This week builds on that foundational awareness with a focus on the application of evidence-based practice models as a strategy to improve patient safety and other quality dimensions. In this Discussion, consider how these strategies can sustain practice changes.

To prepare:

Read: Newhouse, R.P. (2007) Diffusing confusion among evidence-based practice, quality improvement and research. JONA 37,432-535 (see attached pdf)

Read: Mazurek Melynk B., Gallagher-Ford, L., English Long, L., & Fineout-Overholt, E. (2014) The establishment of Evidence-Based practice competencies for practicing registered nurses and advanced practice nurses in real world clinical settings: proficiencies to improve healthcare quality, reliability, patient outcomes, and costs. Worldviews on Evidence-Based Nursing 11(1),5-15. (see attached pdf)

We all agree that research is the highest form of reliable evidence, when implemented in an organization that provides the basis for an evidence based practice. FIND a research study published in a peer reviewed journal related to a clinical practice problem that is of interest to you, and which would ultimately contribute to an evidence based practice.

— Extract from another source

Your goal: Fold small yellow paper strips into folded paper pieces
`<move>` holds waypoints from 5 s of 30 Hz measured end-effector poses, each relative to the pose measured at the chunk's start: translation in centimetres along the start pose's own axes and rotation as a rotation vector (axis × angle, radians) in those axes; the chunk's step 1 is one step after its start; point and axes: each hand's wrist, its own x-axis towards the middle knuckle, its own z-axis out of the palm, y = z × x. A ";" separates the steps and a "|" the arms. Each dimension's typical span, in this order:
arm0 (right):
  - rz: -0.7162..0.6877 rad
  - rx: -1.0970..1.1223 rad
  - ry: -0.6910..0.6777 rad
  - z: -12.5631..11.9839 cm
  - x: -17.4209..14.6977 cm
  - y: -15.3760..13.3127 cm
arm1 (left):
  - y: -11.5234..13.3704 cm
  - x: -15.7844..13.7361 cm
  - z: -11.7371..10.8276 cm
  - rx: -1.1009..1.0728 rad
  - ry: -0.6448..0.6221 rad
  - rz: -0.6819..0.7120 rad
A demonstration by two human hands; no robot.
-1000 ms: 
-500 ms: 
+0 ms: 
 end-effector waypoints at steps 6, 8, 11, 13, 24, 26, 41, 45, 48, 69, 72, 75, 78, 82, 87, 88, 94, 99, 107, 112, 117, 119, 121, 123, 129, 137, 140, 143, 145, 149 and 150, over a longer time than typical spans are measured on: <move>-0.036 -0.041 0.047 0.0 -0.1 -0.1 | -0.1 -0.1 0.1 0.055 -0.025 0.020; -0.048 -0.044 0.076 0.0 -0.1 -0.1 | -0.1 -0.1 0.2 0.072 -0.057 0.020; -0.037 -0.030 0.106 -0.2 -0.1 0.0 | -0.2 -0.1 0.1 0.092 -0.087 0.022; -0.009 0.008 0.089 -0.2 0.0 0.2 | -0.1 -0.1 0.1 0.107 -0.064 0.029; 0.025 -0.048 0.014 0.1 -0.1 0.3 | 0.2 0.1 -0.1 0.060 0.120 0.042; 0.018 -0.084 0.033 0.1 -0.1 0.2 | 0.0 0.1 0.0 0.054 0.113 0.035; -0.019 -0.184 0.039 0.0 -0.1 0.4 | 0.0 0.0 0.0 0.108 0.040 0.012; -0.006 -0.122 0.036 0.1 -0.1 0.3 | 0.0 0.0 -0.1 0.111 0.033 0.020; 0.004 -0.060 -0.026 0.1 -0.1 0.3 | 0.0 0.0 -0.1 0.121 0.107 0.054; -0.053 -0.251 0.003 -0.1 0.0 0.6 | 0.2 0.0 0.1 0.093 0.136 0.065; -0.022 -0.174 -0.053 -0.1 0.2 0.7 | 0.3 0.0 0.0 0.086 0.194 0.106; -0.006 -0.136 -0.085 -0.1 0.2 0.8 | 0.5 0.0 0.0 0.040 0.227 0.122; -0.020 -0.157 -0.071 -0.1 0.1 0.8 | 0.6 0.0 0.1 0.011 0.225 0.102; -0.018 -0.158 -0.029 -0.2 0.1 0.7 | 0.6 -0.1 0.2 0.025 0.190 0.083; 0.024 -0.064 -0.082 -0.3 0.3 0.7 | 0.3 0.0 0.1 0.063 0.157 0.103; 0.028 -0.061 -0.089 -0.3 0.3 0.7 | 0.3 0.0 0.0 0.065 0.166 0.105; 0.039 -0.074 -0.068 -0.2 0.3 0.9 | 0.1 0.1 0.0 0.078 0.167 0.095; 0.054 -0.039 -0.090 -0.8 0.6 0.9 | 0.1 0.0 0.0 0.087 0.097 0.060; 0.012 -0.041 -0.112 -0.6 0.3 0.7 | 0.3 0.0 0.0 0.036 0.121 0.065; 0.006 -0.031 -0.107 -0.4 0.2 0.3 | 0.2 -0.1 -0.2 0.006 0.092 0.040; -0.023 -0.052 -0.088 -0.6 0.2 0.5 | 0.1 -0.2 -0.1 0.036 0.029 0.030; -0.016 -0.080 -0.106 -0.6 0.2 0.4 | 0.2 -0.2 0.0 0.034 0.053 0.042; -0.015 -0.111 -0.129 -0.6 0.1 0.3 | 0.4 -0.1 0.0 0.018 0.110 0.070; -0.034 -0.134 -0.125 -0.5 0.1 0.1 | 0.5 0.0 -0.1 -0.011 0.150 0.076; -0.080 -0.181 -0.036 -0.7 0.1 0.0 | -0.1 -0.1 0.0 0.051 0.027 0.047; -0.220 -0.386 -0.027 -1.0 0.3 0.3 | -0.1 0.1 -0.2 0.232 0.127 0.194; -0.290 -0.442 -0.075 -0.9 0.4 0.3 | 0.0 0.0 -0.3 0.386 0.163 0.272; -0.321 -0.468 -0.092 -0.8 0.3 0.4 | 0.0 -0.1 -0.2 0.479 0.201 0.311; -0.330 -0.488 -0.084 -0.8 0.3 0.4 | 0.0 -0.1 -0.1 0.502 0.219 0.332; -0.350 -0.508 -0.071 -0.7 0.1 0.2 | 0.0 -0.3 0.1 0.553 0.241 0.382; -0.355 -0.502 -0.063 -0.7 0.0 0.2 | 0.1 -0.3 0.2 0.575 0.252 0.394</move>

The discussion assignment:

ANSWER the following discussion questions. Include the research study in your post (attach it to the post and post it in doc sharing). See page 11 #15 in Mazurek Melynk, Gallagher Ford, English Long and Fineout-Overholt. In this assignment, you are being asked to critically appraise a single research study for its relevance to a QI practice problem.

Discussion questions:

1) What was the purpose of the research?

2) Identify the independent and dependent variables in the study.

3) Briefly describe the research design, data collection method(s), and instruments used to measure the variables under study.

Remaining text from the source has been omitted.